* _What to work on_: Reproduce the entries exactly, beginning with the line containing "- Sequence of" and ending with their last line, both included.

Dataset items:
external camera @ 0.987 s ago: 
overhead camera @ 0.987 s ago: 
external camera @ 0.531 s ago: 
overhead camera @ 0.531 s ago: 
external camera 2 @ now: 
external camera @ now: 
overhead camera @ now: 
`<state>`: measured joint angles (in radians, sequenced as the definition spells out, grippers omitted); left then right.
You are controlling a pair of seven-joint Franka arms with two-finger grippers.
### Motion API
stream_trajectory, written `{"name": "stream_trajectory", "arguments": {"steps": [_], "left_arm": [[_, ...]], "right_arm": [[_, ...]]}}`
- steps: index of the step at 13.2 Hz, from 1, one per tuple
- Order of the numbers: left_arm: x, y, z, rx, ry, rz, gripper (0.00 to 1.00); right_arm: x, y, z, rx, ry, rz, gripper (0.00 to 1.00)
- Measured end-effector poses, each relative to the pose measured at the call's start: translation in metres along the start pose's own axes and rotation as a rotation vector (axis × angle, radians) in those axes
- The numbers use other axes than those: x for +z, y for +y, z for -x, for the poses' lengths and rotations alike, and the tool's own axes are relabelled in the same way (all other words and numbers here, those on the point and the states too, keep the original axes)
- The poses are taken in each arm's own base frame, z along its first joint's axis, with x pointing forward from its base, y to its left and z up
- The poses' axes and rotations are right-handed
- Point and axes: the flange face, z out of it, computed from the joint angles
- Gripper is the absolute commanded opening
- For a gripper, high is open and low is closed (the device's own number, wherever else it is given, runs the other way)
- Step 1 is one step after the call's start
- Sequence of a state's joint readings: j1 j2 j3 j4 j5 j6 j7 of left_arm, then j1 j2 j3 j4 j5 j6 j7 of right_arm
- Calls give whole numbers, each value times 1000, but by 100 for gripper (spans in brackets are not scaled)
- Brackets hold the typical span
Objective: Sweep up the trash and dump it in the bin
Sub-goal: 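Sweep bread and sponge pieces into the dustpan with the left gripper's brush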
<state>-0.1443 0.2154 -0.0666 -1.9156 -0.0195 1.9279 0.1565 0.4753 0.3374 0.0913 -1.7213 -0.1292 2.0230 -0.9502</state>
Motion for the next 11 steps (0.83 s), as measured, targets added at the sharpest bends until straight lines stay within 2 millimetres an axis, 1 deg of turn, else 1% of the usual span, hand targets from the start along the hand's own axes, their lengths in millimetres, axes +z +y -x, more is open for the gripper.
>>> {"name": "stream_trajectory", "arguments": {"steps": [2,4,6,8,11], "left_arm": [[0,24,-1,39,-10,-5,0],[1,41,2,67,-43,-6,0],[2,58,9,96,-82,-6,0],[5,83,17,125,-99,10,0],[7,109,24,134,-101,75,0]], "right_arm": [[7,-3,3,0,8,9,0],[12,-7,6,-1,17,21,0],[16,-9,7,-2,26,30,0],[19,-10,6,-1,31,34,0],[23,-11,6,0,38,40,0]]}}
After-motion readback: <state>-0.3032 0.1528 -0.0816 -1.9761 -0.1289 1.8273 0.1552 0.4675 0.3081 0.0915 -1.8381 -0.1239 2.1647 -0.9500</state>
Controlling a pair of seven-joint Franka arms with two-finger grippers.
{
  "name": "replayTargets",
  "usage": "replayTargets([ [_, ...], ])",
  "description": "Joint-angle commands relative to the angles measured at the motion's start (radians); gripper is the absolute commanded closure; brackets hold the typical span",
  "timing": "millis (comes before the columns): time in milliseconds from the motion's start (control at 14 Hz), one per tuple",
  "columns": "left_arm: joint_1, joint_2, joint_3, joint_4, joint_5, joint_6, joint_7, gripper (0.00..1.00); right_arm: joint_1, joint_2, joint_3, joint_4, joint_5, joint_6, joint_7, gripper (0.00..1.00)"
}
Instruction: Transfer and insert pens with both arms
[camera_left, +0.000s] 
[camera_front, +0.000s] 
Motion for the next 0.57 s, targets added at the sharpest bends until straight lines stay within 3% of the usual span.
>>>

* _Exercise answer_:
- Sequence of a state's joint readings: j1 j2 j3 j4 j5 j6 j7 of left_arm, then j1 j2 j3 j4 j5 j6 j7 of right_arm
- Calls give whole numbers, each value times 1000, but by 100 for gripper (spans in brackets are not scaled)
- Brackets hold the typical span
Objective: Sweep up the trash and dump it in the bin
Sub-goal: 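Sweep bread and sponge pieces into the dustpan with the left gripper's brush
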<state>-0.1443 0.2154 -0.0666 -1.9156 -0.0195 1.9279 0.1565 0.4753 0.3374 0.0913 -1.7213 -0.1292 2.0230 -0.9502</state>
Motion for the next 11 steps (0.83 s), as measured, targets added at the sharpest bends until straight lines stay within 2 millimetres an axis, 1 deg of turn, else 1% of the usual span, hand targets from the start along the hand's own axes, their lengths in millimetres, axes +z +y -x, more is open for the gripper.
>>> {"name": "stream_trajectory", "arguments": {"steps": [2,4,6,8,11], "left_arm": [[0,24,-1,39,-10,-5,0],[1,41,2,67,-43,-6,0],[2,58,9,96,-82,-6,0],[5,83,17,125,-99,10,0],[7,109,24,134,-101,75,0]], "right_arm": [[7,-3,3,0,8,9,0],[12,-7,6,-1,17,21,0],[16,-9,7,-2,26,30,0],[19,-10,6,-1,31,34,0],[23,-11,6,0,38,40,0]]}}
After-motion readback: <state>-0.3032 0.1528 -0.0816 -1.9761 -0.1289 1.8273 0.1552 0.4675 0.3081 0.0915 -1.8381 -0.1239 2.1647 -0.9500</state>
Controlling a pair of seven-joint Franka arms with two-finger grippers.
{
  "name": "replayTargets",
  "usage": "replayTargets([ [_, ...], ])",
  "description": "Joint-angle commands relative to the angles measured at the motion's start (radians); gripper is the absolute commanded closure; brackets hold the typical span",
  "timing": "millis (comes before the columns): time in milliseconds from the motion's start (control at 14 Hz), one per tuple",
  "columns": "left_arm: joint_1, joint_2, joint_3, joint_4, joint_5, joint_6, joint_7, gripper (0.00..1.00); right_arm: joint_1, joint_2, joint_3, joint_4, joint_5, joint_6, joint_7, gripper (0.00..1.00)"
}
Instruction: Transfer and insert pens with both arms
[camera_left, +0.000s] 
[camera_front, +0.000s] 
Motion for the next 0.57 s, targets added at the sharpest bends until straight lines stay within 3% of the usual span.
>>>

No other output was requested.